Учебные годы старого барчука (Марков) - страница 15

У меня уже начинали тогда зажигаться понемножку первые огоньки сознания, и я помню, какою щемящею жалостью и каким смутным чувством стыда за себя и за всех нас охватила меня эта первая, мне ясно понятная картина купли и продажи живой «души» человеческой…

В лакеи продан был Костик, цирюльник нашего беспутного дяди Наума Фёдоровича, прогусарившегося гусара бурцовских времён, распродавшего поодиночке на всю Русь широкую не только свою многочисленную дворню, но и деревенских мужиков «на свод».

Кучера достали петербургскому лицеисту тоже у дяди, только не у Наума, а у Ивана Фёдоровича, который в это время, как говорят мужики, «совсем сходил на нет» и уже не в силах был держать ни кучеров, ни лошадей, и даже продал на снос свой старый дом, поселясь с своею любовницею, крепостною девкою, в каком-то жалком однодворческом флигельке.

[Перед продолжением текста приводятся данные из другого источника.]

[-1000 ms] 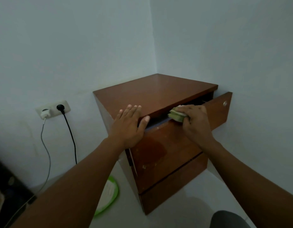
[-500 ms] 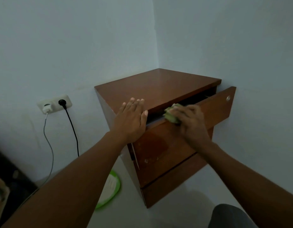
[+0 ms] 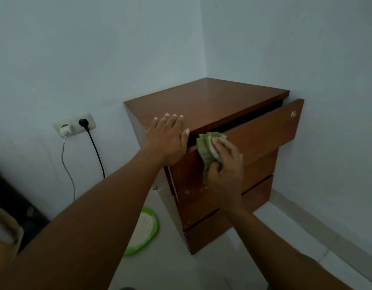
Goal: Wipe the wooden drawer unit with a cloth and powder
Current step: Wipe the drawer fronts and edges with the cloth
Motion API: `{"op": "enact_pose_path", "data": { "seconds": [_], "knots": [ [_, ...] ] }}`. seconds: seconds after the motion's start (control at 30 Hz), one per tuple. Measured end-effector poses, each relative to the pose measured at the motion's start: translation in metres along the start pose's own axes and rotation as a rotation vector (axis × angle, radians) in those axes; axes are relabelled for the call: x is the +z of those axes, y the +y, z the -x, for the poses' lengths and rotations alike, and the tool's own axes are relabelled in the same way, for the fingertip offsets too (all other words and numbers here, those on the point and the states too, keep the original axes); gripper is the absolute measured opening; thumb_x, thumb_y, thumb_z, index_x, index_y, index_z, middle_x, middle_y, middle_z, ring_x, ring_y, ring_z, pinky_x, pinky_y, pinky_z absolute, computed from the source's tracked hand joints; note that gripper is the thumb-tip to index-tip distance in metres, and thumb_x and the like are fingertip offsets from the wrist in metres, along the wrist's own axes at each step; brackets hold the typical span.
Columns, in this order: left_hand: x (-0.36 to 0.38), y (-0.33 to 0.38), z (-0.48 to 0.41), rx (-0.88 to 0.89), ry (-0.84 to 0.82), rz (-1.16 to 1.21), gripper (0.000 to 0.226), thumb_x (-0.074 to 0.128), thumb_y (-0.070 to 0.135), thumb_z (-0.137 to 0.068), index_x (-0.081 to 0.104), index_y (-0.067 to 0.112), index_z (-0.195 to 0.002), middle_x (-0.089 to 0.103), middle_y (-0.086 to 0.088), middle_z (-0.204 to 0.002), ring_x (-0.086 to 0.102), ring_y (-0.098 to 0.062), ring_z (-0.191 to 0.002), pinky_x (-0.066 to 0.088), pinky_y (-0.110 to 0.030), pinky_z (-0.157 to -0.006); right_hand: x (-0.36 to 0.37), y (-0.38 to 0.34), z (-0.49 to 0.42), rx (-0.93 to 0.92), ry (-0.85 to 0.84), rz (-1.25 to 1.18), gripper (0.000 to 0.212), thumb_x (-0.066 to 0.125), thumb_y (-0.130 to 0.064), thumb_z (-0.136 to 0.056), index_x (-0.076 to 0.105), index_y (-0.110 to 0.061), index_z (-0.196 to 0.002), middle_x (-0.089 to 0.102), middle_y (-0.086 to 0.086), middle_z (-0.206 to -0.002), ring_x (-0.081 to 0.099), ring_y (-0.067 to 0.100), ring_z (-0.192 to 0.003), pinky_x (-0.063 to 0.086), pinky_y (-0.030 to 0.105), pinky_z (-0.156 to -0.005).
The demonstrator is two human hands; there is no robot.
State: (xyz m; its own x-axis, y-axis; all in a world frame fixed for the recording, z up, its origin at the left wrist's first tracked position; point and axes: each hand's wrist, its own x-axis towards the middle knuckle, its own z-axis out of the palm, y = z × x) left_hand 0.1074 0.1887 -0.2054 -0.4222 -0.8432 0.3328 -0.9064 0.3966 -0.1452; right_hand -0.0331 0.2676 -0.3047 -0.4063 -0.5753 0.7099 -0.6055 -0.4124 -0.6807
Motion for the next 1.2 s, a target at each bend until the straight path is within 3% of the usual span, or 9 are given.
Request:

Ах, сколько шуму и крику, сколько споров, божбы, рукобитий, рукопожатий слышалось по этому случаю из отворённых дверей отцовского кабинета, где разом ревели в три тромбона отец и двое дядей, таких же чёрных, глазастых, чубастых, усастых, таких же пузатых и плотных, как мой папенька. Бедный Алёша наш, в своих модных воротничках и галстучках, сидел красный, как мак, сконфуженный, как институтка, безмолвно пристыв изумлёнными глазами к этому своеобразному торгу о предназначавшейся ему «хамской душе». А сама эта «хамская душа», словно ни в чём не бывало, спокойно откалывала в это время в трынку с нашими лакеями, пряча под полу карты при каждом подозрительном стуке двери.

Больше всего моё слезливое сердце поразило то неожиданное и непостижимое для меня безучастие, с которым отнёсся к своей новой судьбе сам Костик, когда вечером дядя Наум Фёдорович объявил ему, что он продан и что через пять дней он должен ехать в Одессу с своим «новым барином». Костик выслушал эту новость с самою беспечною миною, подошёл сейчас же, «как следует», «к ручке» нового барина, поспешившего пугливо отдёрнуть её, и, встряхнув своими рыжими волосами, бойко отвечал: «Что ж, всё равно кому-нибудь надо служить… Послужил вам, Наум Фёдорович, по силе-мочи, надо и новому барину послужить». Казалось, будто дело шло вовсе не о нём, Костике, а о каком-то общем философском принципе, вполне им одобряемом.

Да, как подумаешь, действительно, чего мог опасаться, чем тревожиться «проданный» Костик? Не всё ли равно ему коротать свой век в передней у Наума Фёдоровича или в передней у нашего кузена Алёши? От Алёши-то, пожалуй, меньше получит зуботычин и ругани, чем от своего Наума: всё ж молодой, образованный, не такой бешеный, не привык так уродничать над человеком. Он и к Науму Фёдоровичу попал ещё мальчиком, по наследству от старой тётушки из Рязани, где остались давно им позабытые отец, мать и братишки. Женился потом где-то мимоездом в польских губерниях на какой-то безродной полячке. Полячка это ушла потом к какому-то офицеру и сгинула с глаз Костика. Чем же может держать и вязать его «родина»? «В Одессе-то ещё повеселее будет жить в барчуком с молодым!» — говорил он.